* _Task item_: Every line of the data below that holds the string "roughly" needs to be reported.

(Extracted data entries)
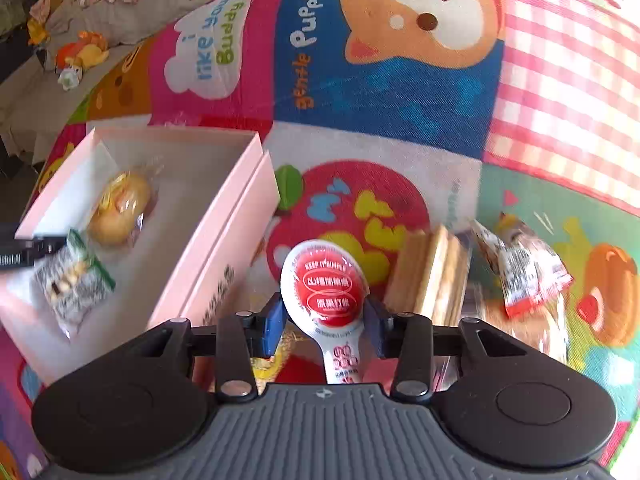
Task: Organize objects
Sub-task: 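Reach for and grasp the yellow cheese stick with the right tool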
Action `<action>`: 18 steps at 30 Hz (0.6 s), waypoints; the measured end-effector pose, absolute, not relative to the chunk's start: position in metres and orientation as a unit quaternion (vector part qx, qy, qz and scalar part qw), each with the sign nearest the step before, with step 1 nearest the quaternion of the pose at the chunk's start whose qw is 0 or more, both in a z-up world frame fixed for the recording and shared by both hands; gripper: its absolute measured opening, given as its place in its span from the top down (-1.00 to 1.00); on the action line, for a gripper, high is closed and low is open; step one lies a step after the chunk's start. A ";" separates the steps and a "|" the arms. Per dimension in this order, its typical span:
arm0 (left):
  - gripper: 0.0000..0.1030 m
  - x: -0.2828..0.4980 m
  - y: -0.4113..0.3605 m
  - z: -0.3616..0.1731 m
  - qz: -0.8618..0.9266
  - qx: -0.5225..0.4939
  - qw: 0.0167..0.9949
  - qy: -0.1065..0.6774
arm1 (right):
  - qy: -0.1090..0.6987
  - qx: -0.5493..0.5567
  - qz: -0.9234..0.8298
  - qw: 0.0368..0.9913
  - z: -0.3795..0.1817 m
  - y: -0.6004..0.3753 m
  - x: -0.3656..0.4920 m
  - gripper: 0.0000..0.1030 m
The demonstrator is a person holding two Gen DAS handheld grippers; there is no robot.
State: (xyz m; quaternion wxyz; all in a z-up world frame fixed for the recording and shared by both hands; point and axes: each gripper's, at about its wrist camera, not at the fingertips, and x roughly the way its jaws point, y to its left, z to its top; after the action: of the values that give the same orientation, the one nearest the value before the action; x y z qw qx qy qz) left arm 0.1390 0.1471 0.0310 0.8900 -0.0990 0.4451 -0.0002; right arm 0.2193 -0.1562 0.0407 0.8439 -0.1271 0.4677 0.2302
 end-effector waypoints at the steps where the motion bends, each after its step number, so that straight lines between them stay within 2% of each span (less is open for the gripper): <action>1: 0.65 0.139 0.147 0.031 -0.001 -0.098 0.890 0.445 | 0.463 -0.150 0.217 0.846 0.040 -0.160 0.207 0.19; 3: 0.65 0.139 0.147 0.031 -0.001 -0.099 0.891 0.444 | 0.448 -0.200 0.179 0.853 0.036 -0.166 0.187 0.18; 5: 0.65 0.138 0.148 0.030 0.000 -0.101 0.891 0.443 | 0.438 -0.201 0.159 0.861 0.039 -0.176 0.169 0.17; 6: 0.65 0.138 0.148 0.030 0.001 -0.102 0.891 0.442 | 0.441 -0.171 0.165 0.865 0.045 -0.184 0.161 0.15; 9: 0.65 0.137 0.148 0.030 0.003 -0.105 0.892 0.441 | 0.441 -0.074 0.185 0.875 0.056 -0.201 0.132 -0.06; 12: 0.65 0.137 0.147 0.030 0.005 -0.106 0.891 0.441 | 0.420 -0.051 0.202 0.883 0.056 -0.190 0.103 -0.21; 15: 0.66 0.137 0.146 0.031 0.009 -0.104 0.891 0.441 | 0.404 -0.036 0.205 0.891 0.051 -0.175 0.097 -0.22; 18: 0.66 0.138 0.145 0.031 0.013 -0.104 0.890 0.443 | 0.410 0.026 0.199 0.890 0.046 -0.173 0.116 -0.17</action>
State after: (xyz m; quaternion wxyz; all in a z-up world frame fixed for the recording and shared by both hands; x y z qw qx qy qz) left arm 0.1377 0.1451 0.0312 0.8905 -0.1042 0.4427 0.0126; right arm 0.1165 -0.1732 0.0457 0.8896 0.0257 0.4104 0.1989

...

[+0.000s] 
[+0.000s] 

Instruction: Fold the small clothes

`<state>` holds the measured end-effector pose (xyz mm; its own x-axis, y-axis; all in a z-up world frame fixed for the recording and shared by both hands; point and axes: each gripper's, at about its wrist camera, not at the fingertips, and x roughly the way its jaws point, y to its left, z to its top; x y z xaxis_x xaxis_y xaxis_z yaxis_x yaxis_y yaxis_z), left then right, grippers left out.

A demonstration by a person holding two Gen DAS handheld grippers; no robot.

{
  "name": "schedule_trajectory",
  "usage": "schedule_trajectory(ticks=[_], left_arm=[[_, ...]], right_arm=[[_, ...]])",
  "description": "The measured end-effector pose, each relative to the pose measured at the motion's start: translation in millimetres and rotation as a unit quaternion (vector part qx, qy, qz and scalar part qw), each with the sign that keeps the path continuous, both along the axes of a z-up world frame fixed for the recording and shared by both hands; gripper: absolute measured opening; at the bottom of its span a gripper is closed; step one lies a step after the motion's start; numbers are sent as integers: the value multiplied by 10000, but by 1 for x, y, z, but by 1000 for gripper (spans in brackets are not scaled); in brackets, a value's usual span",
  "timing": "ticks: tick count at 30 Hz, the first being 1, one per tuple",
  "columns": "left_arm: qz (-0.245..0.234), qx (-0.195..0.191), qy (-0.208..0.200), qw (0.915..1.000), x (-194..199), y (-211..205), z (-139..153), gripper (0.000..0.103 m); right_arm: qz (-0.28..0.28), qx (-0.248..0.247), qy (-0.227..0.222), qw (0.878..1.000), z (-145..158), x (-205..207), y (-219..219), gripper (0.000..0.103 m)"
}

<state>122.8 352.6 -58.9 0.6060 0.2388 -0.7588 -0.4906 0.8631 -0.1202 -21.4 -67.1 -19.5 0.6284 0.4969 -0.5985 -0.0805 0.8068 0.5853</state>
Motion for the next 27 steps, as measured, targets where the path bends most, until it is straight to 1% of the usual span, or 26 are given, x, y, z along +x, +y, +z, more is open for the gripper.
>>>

* _Answer to this problem_:
State: (xyz m; quaternion wxyz; all in a z-up world frame fixed for the recording and shared by both hands; point and axes: each gripper's, at about its wrist camera, not at the fingertips, and x roughly the way its jaws point, y to its left, z to its top; after the action: of the values that give the same orientation, the one nearest the value before the action; x y z qw qx qy qz) left arm 0.1390 0.1471 0.0310 0.8900 -0.0990 0.4451 -0.0002; right arm 0.2193 -0.1562 0.0407 0.8439 -0.1271 0.4677 0.2302
`<state>` holds the measured end-effector pose (xyz mm; its own x-axis, y-axis; all in a z-up world frame fixed for the recording and shared by both hands; point and axes: each gripper's, at about its wrist camera, not at the fingertips, and x roughly the way its jaws point, y to its left, z to its top; x y z xaxis_x xaxis_y xaxis_z yaxis_x yaxis_y yaxis_z), left then right, grippers left out.

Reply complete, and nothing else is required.